Lines from the one containing "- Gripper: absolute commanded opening" through the last line of the records below are to be repeated exactly.
*** RAW DATA
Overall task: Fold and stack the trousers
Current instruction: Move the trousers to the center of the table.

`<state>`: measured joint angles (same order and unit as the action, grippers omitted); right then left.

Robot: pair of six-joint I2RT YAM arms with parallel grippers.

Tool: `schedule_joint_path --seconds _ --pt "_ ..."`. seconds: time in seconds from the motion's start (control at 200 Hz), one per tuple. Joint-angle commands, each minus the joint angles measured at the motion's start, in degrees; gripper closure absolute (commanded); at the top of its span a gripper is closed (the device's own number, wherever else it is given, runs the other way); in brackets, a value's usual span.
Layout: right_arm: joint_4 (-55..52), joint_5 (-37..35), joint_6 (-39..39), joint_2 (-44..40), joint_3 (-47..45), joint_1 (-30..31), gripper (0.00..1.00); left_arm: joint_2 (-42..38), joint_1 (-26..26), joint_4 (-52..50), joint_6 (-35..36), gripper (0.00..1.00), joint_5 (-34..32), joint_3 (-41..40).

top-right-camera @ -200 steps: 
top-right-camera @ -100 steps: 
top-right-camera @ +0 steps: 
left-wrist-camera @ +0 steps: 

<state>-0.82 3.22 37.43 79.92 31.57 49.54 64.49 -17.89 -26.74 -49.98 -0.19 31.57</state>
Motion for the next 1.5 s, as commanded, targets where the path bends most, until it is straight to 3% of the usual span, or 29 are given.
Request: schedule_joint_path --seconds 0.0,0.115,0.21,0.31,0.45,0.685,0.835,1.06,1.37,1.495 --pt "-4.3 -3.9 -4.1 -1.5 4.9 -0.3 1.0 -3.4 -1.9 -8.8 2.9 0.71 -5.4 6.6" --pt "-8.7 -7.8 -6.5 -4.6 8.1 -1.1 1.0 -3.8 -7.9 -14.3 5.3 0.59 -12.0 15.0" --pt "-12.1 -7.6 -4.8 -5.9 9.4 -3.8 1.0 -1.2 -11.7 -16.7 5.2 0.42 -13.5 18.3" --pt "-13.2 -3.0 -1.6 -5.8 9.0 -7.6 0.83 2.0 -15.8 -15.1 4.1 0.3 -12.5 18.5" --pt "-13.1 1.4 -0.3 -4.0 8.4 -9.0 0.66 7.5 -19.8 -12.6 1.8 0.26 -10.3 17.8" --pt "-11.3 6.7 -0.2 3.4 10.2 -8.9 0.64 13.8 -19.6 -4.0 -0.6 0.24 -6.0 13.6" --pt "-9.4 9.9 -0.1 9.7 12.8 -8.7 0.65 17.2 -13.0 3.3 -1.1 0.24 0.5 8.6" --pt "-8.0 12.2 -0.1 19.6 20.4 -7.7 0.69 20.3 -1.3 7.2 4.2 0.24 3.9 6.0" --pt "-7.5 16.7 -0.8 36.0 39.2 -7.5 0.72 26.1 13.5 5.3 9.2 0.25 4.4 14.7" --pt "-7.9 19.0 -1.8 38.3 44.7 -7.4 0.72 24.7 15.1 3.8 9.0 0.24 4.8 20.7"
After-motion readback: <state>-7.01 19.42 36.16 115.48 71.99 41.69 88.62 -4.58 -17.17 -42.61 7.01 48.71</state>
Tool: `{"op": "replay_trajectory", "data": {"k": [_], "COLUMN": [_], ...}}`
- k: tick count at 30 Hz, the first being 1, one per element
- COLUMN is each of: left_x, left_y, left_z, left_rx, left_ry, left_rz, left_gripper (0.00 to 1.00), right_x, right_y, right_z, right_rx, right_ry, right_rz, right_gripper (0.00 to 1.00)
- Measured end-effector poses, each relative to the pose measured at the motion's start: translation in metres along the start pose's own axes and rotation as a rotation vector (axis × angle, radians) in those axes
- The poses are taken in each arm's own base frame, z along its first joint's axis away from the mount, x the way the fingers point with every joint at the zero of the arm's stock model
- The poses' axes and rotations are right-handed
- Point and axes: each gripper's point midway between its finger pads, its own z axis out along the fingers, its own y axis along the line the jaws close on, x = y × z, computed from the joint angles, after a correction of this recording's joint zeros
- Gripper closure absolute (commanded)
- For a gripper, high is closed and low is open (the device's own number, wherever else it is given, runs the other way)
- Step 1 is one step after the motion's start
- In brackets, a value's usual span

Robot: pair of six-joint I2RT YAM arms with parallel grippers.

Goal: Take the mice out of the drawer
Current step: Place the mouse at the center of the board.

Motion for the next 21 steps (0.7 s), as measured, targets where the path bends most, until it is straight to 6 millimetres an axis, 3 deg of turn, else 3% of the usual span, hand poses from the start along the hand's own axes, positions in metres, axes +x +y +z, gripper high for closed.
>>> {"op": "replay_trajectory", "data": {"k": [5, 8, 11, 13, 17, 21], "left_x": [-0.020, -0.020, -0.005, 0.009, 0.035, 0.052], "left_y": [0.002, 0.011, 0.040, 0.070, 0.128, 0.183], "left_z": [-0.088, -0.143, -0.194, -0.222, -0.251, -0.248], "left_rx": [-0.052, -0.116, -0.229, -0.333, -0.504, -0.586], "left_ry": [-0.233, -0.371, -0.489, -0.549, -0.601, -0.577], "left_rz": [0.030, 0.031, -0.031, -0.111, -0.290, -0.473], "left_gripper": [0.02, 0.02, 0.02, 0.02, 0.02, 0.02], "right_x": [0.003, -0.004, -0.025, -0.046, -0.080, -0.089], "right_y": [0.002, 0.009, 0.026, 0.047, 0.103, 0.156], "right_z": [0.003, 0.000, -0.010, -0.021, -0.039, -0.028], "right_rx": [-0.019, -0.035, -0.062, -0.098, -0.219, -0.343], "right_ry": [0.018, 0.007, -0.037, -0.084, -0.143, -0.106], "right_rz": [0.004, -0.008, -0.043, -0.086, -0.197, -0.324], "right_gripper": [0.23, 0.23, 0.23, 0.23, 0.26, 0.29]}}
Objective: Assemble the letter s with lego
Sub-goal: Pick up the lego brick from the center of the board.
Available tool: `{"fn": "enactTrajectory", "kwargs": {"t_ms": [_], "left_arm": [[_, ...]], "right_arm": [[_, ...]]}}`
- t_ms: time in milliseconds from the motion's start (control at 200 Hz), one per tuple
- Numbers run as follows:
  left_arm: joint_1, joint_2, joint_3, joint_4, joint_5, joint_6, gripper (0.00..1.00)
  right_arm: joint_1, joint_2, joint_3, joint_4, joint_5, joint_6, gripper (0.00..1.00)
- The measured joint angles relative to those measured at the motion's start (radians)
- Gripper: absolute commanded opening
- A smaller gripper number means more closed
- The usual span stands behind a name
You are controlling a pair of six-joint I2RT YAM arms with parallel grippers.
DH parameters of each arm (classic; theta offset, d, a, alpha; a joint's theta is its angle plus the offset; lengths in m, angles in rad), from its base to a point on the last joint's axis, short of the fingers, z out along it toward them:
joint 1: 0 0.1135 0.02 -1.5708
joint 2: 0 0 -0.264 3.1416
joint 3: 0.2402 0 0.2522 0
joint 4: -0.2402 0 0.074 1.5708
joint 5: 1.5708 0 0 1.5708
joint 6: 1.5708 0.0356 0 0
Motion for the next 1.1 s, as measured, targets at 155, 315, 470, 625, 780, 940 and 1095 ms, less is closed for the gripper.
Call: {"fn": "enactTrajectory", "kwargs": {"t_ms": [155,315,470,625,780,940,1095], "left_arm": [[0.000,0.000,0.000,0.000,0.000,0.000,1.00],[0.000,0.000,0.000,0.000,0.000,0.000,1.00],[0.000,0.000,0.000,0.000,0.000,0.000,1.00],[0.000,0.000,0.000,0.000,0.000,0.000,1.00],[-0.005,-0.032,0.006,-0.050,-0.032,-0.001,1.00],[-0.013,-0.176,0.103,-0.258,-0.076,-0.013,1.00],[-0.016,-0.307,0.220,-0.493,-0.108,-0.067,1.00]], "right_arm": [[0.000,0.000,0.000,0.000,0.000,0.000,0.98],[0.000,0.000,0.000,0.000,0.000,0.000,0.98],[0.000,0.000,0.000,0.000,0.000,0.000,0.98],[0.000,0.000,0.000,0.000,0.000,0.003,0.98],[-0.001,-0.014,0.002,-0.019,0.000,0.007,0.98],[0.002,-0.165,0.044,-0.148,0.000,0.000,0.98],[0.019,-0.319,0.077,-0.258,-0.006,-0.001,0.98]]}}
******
→ **YOUR RESPONSE**
- Gripper: absolute commanded opening
- A smaller gripper number means more closed
- The usual span stands behind a name
You are controlling a pair of six-joint I2RT YAM arms with parallel grippers.
DH parameters of each arm (classic; theta offset, d, a, alpha; a joint's theta is its angle plus the offset; lengths in m, angles in rad), from its base to a point on the last joint's axis, short of the fingers, z out along it toward them:
joint 1: 0 0.1135 0.02 -1.5708
joint 2: 0 0 -0.264 3.1416
joint 3: 0.2402 0 0.2522 0
joint 4: -0.2402 0 0.074 1.5708
joint 5: 1.5708 0 0 1.5708
joint 6: 1.5708 0.0356 0 0
Motion for the next 1.1 s, as measured, targets at 155, 315, 470, 625, 780, 940 and 1095 ms, less is closed for the gripper.
Call: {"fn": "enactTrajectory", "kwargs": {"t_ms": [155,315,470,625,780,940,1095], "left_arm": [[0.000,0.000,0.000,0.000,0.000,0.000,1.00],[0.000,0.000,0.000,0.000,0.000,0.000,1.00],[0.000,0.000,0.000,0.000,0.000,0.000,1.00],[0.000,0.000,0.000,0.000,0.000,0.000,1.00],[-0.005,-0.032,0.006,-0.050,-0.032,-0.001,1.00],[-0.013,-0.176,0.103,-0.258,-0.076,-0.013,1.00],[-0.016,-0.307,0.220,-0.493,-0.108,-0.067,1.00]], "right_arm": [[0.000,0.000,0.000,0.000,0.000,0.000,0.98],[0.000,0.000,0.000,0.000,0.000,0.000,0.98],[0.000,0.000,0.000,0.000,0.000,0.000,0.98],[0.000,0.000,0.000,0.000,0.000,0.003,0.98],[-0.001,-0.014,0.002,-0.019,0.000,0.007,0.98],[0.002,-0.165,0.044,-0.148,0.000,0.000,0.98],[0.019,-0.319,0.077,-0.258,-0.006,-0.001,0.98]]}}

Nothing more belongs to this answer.